During this year I noticed 2 similar concurrency problems with my Ruby on Rails application and I solved them with distributed locks. I’m going to show you how to detect if your application might have a concurrency problem and how to solve it.

Distributed lock

Let me start with a bit of context before we discuss the problem. I’m running small SaaS application KnapsackPro.com and the application provides API for the gem knapsack_pro. The whole point of the tool is to optimize time execution of your RSpec, Cucumber etc test suite by splitting tests across CI nodes running in parallel.

Imagine a scenario where you have 20 minutes long RSpec test suite and you would like to split it across 2 parallel CI nodes. In the perfect case, you should run half of RSpec tests on the first CI node and the second half on the second CI node. In result, your test suite would run only 10 minutes.

But where is the potential risk of the concurrency problem?

On the Knapsack Pro API side, there is test file queue generated for your CI build. Each CI node periodically requests the Knapsack Pro API via knapsack_pro gem for test files that should be executed next. Thanks to that each CI node will finish tests at the same time.

Knapsack Pro Regular Mode API

When both CI nodes start work at the same time to execute your test suite then the knapsack_pro gem does a request to Knapsack Pro API to get the list of test files that should be executed on the particular CI node. The first request coming to the Knapsack Pro API is responsible for creating a test file work queue.

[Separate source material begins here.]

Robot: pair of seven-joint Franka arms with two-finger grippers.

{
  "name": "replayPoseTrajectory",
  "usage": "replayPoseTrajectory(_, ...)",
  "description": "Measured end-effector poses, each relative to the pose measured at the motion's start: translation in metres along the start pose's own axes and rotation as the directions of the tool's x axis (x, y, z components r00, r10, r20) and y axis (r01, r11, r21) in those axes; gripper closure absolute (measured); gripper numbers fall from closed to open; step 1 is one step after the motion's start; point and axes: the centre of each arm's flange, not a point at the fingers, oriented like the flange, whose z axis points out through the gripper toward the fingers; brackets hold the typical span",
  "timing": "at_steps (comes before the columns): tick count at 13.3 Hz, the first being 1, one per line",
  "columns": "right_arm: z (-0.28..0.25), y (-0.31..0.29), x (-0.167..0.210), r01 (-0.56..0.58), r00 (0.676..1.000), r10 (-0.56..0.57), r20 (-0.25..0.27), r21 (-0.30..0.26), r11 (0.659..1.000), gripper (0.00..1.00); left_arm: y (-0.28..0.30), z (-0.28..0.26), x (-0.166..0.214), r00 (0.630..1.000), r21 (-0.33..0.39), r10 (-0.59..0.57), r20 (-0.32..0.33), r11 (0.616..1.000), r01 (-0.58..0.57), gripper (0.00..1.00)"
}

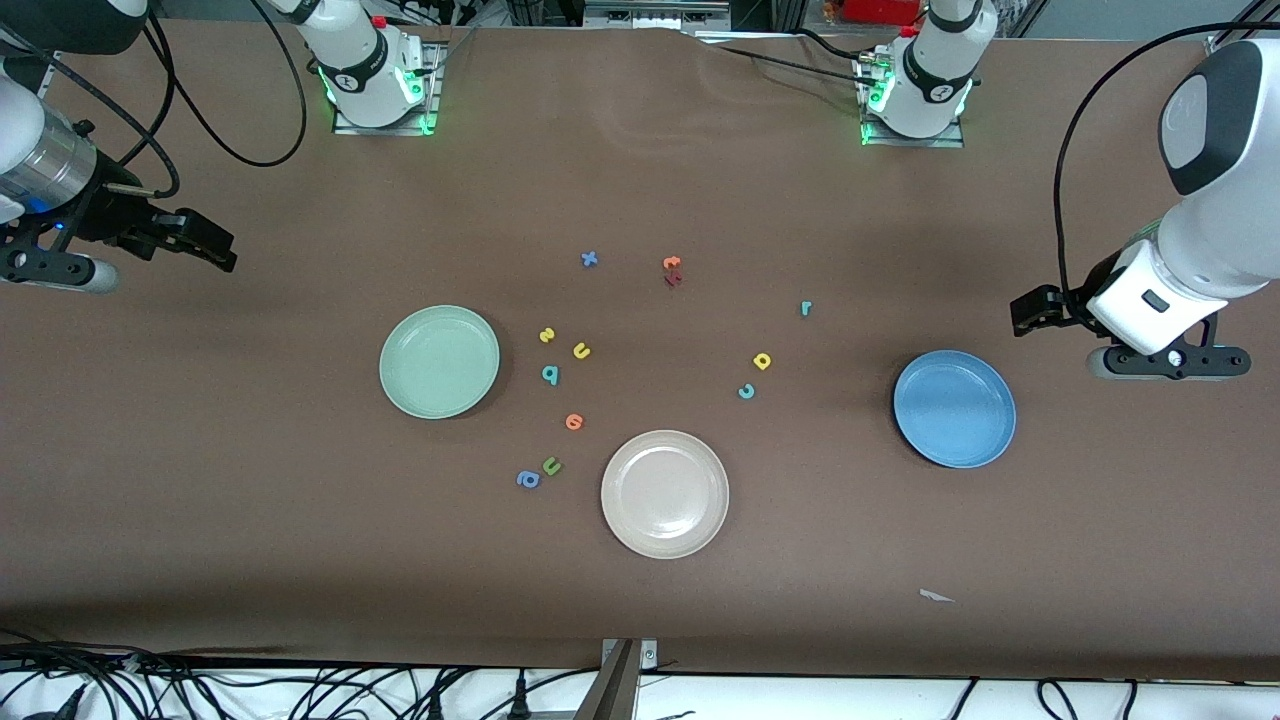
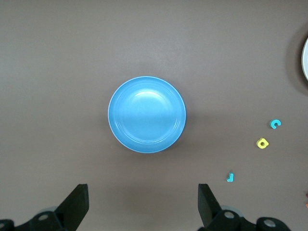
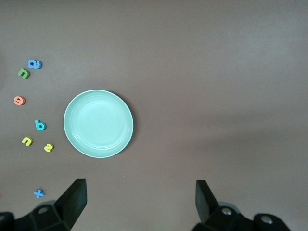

Take a look how code responsible for creating the queue looks like:

def test_files
  create_queue unless queue_exists?

  test_files_from_top_of_the_queue
end

At some point, I started getting emails from a customer that they notice that sometimes their test files are executed twice. At first, I could not reproduce the problem and I was wondering what the root problem might be. When I got the second email from one of the customers I was sure that it was not a single case. I spotted that probably something is wrong with the part of the code you see above. I started asking myself, maybe the checking create_queue unless queue_exists? is not enough?

I knew the production server uses multiple unicorn processes and I was curious what if the checking if the test file queue exists is happening exactly at the same time.

My idea to reproduce this situation was to write a script that would do concurrent requests in separate ruby threads against my API server. I was hoping if the problem is related to concurrency then this way I should be able to reveal it.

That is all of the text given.